Lorsque les premiers hommes remontent à l'alpage maudit, de nuit parce que le chemin est long :
... On a commencé à cheminer entre ces tronçons de colonnes comme dans un corridor de cave, qui était fait par la lanterne, que la lanterne creusait peu à peu, que la lanterne perçait devant vous à mesure qu'on avançait ; puis la lanterne l'ôtait de devant vous, alors tout le noir vous croulait dessus. On était pris dedans, on l'avait qui vous pesait sur les épaules, on l'avait sur la tête, sur les cuisses, autour des mains, le long des bras, empêchant vos mouvements, vous entrant dans la bouche ; on le mâchait ce noir, on le crachait, on le mâchait encore, on le recrachait, comme de la terre de forêt. On se débattait ainsi un moment, comme quand on a été enterré vif, puis la lumière de la lanterne vous ressuscitait à nouveau...

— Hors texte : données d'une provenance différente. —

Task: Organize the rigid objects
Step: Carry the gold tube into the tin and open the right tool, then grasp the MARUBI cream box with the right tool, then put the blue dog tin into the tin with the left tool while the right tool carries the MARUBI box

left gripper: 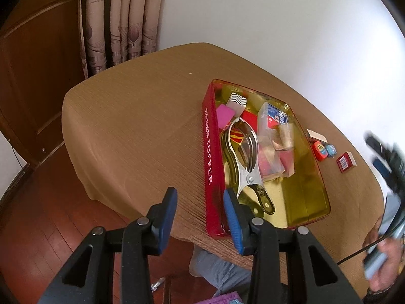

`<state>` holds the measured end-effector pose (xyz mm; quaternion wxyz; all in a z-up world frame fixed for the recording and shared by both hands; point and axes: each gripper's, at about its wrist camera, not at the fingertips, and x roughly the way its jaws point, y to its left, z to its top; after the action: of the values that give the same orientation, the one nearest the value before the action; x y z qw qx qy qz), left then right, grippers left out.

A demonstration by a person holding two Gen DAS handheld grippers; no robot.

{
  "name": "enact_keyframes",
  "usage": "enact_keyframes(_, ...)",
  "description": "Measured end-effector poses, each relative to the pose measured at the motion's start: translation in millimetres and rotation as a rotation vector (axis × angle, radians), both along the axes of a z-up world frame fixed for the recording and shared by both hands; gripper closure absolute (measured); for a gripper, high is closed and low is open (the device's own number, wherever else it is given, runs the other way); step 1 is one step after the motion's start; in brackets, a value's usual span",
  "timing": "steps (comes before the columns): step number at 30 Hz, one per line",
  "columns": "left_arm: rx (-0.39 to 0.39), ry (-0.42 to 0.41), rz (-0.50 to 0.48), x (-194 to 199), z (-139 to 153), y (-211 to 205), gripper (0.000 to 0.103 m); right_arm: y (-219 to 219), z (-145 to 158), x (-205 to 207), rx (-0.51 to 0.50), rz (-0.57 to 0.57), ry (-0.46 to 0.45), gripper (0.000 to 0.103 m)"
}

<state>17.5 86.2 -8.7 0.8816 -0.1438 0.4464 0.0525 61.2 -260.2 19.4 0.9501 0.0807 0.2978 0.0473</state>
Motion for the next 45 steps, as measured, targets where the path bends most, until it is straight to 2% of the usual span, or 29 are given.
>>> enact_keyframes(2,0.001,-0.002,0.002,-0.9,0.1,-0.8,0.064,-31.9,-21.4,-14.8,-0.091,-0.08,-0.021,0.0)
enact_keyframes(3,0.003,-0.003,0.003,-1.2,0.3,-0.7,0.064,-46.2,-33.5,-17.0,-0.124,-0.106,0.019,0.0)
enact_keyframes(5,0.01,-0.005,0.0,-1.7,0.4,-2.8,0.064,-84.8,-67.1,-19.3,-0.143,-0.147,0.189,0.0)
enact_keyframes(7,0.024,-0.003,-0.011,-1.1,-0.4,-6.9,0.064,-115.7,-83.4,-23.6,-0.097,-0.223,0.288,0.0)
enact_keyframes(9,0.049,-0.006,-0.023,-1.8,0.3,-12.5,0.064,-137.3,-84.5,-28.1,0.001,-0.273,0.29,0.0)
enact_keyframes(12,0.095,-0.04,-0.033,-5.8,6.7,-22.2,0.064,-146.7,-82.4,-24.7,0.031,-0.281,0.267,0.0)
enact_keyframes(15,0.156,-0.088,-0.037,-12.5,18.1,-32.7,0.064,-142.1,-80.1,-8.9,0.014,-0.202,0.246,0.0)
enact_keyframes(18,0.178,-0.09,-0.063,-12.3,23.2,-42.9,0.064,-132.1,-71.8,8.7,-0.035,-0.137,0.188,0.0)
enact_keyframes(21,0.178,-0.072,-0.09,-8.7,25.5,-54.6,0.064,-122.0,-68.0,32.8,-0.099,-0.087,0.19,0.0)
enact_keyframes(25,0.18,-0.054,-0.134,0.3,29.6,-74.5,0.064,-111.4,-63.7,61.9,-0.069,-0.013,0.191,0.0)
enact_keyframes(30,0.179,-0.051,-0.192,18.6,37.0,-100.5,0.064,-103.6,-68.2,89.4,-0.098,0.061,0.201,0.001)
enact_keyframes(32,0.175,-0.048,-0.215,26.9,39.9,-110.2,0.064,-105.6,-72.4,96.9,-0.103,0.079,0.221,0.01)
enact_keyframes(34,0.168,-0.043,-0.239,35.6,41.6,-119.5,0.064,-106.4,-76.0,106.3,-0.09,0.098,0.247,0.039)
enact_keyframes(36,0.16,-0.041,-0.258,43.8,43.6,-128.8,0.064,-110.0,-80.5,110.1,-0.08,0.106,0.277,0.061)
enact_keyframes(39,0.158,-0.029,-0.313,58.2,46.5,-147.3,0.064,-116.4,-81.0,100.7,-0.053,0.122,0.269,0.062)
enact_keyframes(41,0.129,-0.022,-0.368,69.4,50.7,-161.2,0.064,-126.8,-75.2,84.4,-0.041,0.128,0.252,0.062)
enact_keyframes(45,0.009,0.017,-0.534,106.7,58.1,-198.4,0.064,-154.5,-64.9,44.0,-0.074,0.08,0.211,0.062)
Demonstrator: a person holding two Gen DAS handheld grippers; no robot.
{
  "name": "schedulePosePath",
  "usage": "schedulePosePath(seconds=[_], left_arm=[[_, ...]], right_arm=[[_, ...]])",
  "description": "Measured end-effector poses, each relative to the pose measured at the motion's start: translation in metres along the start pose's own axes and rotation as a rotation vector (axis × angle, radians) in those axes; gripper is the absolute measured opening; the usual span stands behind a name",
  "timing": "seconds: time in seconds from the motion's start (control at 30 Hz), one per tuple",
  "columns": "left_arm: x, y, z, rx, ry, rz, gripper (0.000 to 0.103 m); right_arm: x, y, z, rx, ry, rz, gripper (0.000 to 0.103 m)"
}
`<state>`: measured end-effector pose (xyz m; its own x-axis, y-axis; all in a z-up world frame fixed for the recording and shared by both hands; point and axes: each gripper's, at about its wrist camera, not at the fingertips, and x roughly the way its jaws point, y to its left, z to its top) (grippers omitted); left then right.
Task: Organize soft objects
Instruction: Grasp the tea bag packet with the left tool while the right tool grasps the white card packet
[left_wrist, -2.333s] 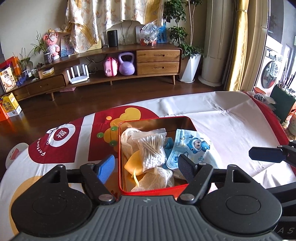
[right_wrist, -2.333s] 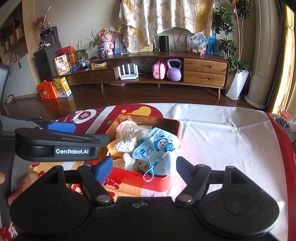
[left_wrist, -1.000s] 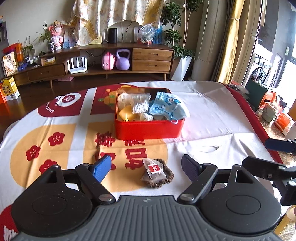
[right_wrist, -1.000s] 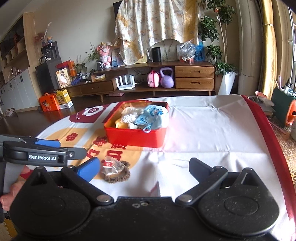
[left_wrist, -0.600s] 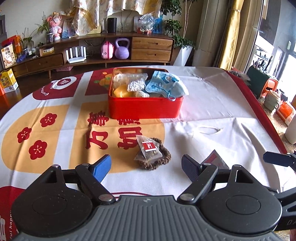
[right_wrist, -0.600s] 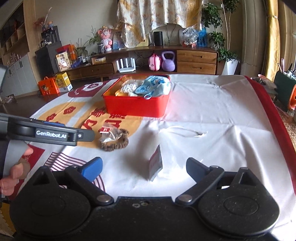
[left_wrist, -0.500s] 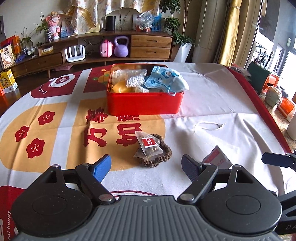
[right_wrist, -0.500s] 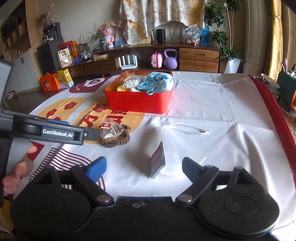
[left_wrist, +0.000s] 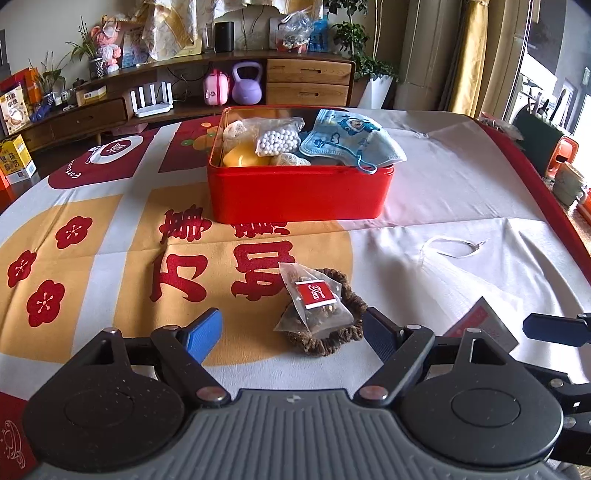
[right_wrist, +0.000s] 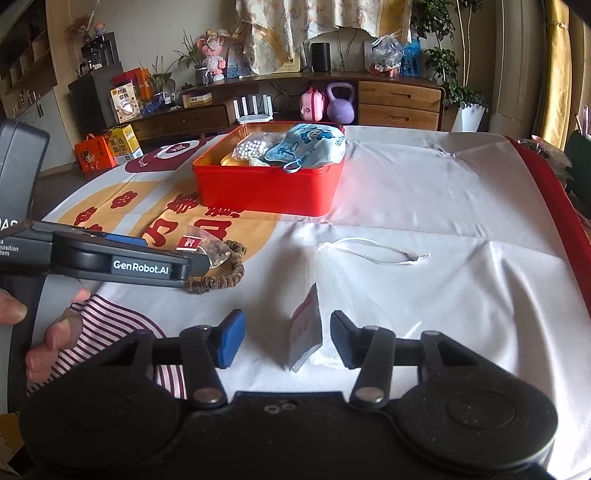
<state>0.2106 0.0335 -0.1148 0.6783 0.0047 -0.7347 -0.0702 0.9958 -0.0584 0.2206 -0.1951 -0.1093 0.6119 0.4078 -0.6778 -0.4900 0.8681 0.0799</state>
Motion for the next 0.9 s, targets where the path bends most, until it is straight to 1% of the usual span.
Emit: schedulePosePath(seconds=[0.1,0.23,0.37,0.4,0.43,0.47,0.5,0.53,0.63,0.67,0.7,0.73,0.83,0.9], left_arm=[[0.009,0.000,0.002,0.002,0.005,-0.002,0.083],[0.018,0.001,0.001,0.008,0.009,-0.003,0.083],[0.023,0.002,0.001,0.003,0.008,-0.001,0.082],[0.025,0.002,0.001,0.005,0.007,-0.001,0.080],[0.026,0.002,0.001,0.008,0.010,-0.003,0.074],[0.027,0.002,0.001,0.010,0.016,-0.008,0.069],[0.029,0.002,0.002,0.006,0.025,-0.018,0.066],[0.030,0.003,0.002,-0.002,0.031,-0.026,0.061],[0.030,0.002,0.002,-0.006,0.026,-0.025,0.054],[0.029,0.002,0.002,-0.003,0.023,-0.024,0.050],[0.028,0.002,0.002,0.000,0.022,-0.024,0.048],[0.028,0.001,0.001,0.001,0.021,-0.025,0.043],[0.027,0.003,0.001,-0.005,0.028,-0.038,0.034],[0.026,0.004,0.001,-0.006,0.028,-0.032,0.033]], right_arm=[[0.005,-0.002,0.002,0.000,0.006,0.001,0.040],[0.010,-0.004,0.003,0.000,0.010,0.003,0.034],[0.013,-0.003,0.003,-0.013,0.011,-0.003,0.024],[0.013,-0.003,0.003,-0.013,0.011,-0.002,0.023],[0.014,-0.003,0.002,-0.012,0.012,-0.003,0.023],[0.014,-0.003,0.002,-0.012,0.015,-0.004,0.021],[0.015,-0.004,0.002,-0.011,0.017,-0.005,0.017],[0.015,-0.004,0.002,-0.008,0.017,-0.005,0.015],[0.016,-0.005,0.001,-0.002,0.019,-0.002,0.007],[0.015,-0.005,0.002,-0.001,0.018,-0.003,0.006],[0.015,-0.005,0.001,0.000,0.018,-0.002,0.006],[0.015,-0.005,0.001,0.002,0.018,0.000,0.005],[0.015,-0.006,0.002,0.007,0.015,-0.002,0.004],[0.014,-0.006,0.002,0.015,0.013,-0.003,0.004]])
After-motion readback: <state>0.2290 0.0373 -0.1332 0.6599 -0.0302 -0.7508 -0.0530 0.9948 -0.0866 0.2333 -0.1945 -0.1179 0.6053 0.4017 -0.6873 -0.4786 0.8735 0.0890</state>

Une fin de journée, un coucher de soleil sur l'alpage :
... Il y a eu cette première journée, plutôt courte quant au soleil qui est vite caché pour nous. Vers les cinq heures déjà, on l'a vu qui commençait à être attaqué et à être mordu dans sa partie d'en bas...
... Le soleil fut fendu, en effet, d'un bord à l'autre. On voyait là-haut ses deux moitiés s'écarter toujours plus ; puis elles tombèrent chacune de son côté, comme si elles allaient vous rouler dessus. Deux gros tisons d'un rouge sombre, qui cependant restaient suspendus, mais ont vite diminués de grosseur. Ensuite, ce fut comme si la corne, puis la paroi la supportant se mettaient à pencher, penchaient de plus en plus ; et elles ont laissé se détacher d'elles leur ombre, comme un vêtement qu'elles quitteraient...

Bien plus tard, là-haut :
... C'est que la montagne à présent nous montrait ce qu'elle sait faire.
Elle avait mis de nouveau sur elle une grande lumière, avec un air parfaitement pur, et puis nous disait : "Vous voyez... quand je veux..." Elle mettait sur elle ce beau vêtement d'air transparent pour n'être plus cachée, elle nous montrait toute la combe, nous disant : "Venez voir..." Elle nous appelait, elle entrait maintenant par la porte grande ouverte...

Je lorgne déjà vers d'autres romans de cet auteur... Wink 

Hasard (ou pas), j'enchaine avec la lecture de Giono "Regain". Et j'y trouve plein de similitudes dans cette description des paysages, des lumières, des éléments. La grande peur est publiée en 1926 ; Regain en 1930.